ACTIVITY :: Look in the listing below for the line that has "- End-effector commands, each", then return it and each following line up to and including the one with "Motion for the", exactly and without pictures.

GIVEN INFORMATION ::
● ● ●
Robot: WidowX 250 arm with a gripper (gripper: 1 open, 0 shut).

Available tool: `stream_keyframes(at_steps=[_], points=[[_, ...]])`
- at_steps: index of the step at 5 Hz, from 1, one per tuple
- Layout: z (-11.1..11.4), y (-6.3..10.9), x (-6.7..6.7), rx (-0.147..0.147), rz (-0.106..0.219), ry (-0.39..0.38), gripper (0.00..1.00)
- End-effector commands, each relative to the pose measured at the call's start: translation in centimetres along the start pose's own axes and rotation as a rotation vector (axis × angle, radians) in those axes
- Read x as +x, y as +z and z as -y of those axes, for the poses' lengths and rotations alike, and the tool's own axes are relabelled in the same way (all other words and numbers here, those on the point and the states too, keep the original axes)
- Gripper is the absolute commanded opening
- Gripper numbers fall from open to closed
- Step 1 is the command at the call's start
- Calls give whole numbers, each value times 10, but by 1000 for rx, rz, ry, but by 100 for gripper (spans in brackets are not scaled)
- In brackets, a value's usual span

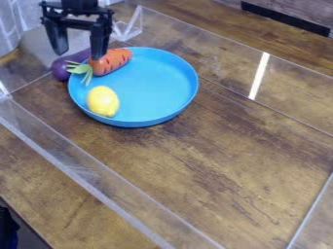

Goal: Put the lemon on the blue tray

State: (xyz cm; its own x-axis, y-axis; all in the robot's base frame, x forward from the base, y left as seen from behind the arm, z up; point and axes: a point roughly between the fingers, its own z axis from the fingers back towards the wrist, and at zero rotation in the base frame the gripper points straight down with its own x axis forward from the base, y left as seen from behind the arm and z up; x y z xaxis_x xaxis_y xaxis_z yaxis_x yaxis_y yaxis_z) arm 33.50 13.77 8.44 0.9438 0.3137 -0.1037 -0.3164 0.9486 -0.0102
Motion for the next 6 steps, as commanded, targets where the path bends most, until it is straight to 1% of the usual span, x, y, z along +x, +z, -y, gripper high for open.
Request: stream_keyframes(at_steps=[1,2,3,4,6], points=[[-8,35,4,5,86,-24,100],[-9,30,8,9,77,-139,100],[-9,21,13,15,67,-245,100],[-4,12,20,13,66,-294,100],[6,4,31,9,59,-365,100]])
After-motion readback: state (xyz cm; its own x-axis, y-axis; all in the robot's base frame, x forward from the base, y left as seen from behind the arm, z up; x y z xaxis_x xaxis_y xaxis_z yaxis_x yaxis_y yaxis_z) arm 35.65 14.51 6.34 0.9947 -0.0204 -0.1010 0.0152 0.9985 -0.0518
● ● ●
SOLVED EXERCISE ::
- End-effector commands, each relative to the pose measured at the call's start: translation in centimetres along the start pose's own axes and rotation as a rotation vector (axis × angle, radians) in those axes
- Read x as +x, y as +z and z as -y of those axes, for the poses' lengths and rotations alike, and the tool's own axes are relabelled in the same way (all other words and numbers here, those on the point and the states too, keep the original axes)
- Gripper is the absolute commanded opening
- Gripper numbers fall from open to closed
- Step 1 is the command at the call's start
- Calls give whole numbers, each value times 10, but by 1000 for rx, rz, ry, but by 100 for gripper (spans in brackets are not scaled)
- In brackets, a value's usual span


Goal: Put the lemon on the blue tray

State: (xyz cm; its own x-axis, y-axis; all in the robot's base frame, x forward from the base, y left as seen from behind the arm, z up; point and axes: a point roughly between the fingers, its own z axis from the fingers back towards the wrist, and at zero rotation in the base frame the gripper points straight down with its own x axis forward from the base, y left as seen from behind the arm and z up; x y z xaxis_x xaxis_y xaxis_z yaxis_x yaxis_y yaxis_z) arm 33.50 13.77 8.44 0.9438 0.3137 -0.1037 -0.3164 0.9486 -0.0102
Motion for the next 6 steps, as commanded, targets where the path bends most, until it is straight to 1% of the usual span, x, y, z along +x, +z, -y, gripper high for open.

No additional output is required.